Sharjah Art Foundation presents Body Quotidian, a new exhibition bringing together works by Laila Majid and Inaam Zafar, exploring the human body and its presence in contemporary life through metaphor, material and symbolism. The exhibition runs from 13 June to 20 September 2026 at Gallery 6, Al Mureijah Square, Sharjah.

Majid’s works unfold through quiet acts of perception. In Steam 07 (2026), a misted bathroom mirror becomes both surface and image, where reflection, light and the viewer merge into an ambiguous domestic moment. Her sculptural series Blinds (2026) continues this focus, with latex forms casting a warm, bodily light that recalls partitions within intimate interiors. In Chaser (2025–ongoing), playful sculptures made from faux fur, feathers and tinsel evoke movement, desire and instinct, drawing from the language of cat toys.
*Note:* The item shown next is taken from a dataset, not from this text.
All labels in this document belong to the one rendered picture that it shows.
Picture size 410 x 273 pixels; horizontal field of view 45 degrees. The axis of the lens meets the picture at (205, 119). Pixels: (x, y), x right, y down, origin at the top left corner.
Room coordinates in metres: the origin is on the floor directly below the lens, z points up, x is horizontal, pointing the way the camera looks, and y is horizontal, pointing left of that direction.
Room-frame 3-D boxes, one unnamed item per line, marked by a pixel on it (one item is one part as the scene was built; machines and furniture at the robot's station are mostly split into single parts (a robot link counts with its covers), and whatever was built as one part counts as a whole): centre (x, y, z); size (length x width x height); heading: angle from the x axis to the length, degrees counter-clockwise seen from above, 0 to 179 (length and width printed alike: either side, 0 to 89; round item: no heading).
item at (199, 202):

Laila Majid, Sink, 2026 Courtesy of the artist and Niru Ratnam, London (Left), Inaam Zafar, Mourners, 2026. Commissioned by Sharjah Art Foundation. Courtesy of the artist and Grey Noise, Dubai

Zafar’s practice turns toward absence, decay and transformation. Works such as Mourners (2026) suggest bowed, gathered forms in collective grief, suspended between figuration and abstraction. Elsewhere, familiar objects shift into uncanny readings: a street lamp becomes lunar in Bent Moon (2025), while To See and Not See (2025) reveals shifting readings between object, face and symbol.
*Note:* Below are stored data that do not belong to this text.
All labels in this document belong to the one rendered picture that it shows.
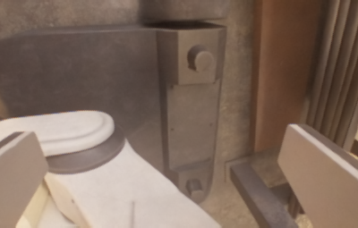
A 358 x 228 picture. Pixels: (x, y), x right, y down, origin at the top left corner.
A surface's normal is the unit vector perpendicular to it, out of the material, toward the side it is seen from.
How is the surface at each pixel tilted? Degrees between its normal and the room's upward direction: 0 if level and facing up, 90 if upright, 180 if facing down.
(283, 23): 2
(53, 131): 90
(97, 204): 90
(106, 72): 0
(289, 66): 4
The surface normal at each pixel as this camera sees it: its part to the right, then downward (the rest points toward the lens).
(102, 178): 0.00, -0.88
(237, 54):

Together, the two practices explore how light, material and gesture shape bodily experience, revealing the quiet, everyday moments through which we see and inhabit the world. Esquire Weekly highlighted choice.

The Restaurant

If you’re looking for a new dining spot in Dubai Harbour, Sutēki is one to know. Now open at Harbour House, it joins Alphamind Group’s waterfront line-up with a concept that sits between wagyu room, supper club and art space. Where Tokyo soul meets Dubai heat.

Here, wagyu is the focus. The menu is tightly edited, inspired by contemporary Tokyo dining, with an emphasis on technique, restraint and precision, moving from raw preparations to grilled and reinterpreted dishes. The drinks list follows suit, with over 20 Japanese whiskies alongside a curated selection of wine and sake, plus a minimalist cocktail programme built around Japanese ingredients.
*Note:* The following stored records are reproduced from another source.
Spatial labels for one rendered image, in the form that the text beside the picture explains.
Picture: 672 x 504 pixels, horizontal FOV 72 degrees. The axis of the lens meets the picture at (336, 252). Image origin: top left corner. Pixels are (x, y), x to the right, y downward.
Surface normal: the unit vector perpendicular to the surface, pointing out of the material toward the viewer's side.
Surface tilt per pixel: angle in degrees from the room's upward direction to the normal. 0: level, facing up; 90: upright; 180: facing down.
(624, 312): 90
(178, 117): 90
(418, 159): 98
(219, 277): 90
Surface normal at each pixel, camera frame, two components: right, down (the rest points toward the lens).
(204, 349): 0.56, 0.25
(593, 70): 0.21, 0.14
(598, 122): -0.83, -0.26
Inside, the space feels closer to a gallery than a restaurant. Low lighting, warm wood and red-toned interiors are framed by views over Dubai Harbour and a curated selection of artworks.

Part dining room, part experience, Sutēki is a new address for those looking for something more intentional, from the menu to the atmosphere. Esquire Weekly highlighted choice.

The Initiative

Careem and The Giving Movement have launched a limited-edition T-shirt that lets you wear your support for Lebanon.

Designed and produced entirely in the UAE using sustainable fabrics, the tee features Lebanon’s iconic cedar tree, with 100 per cent of profits going directly to the World Food Programme’s (WFP) work on the ground in Lebanon.

The Collaboration

Jacquemus unveils a new collaboration with the French Football Federation and Nike, reimagining the visual language of the French national team through the Maison’s distinctive lens, with Sport dans la Ville joining as an associated nonprofit partner.

Rooted in Simon Porte Jacquemus’ lifelong connection to football, the collection draws inspiration from a vintage Nike tracksuit jacket from his youth, revisiting the nostalgia of 1990s football culture through clean lines, pure proportions and understated French elegance.

Designed at the intersection of sport, city and culture, the collection reflects football’s growing influence on everyday style and identity beyond the pitch. The tricolour palette of blue, white and red is reinterpreted through refined sportswear references, with classic fabrics replacing technical materials for a more timeless feel.

At the centre of the project, the jersey will be worn as a pre-match shirt by the French national team during major international fixtures this summer, linking performance with cultural expression.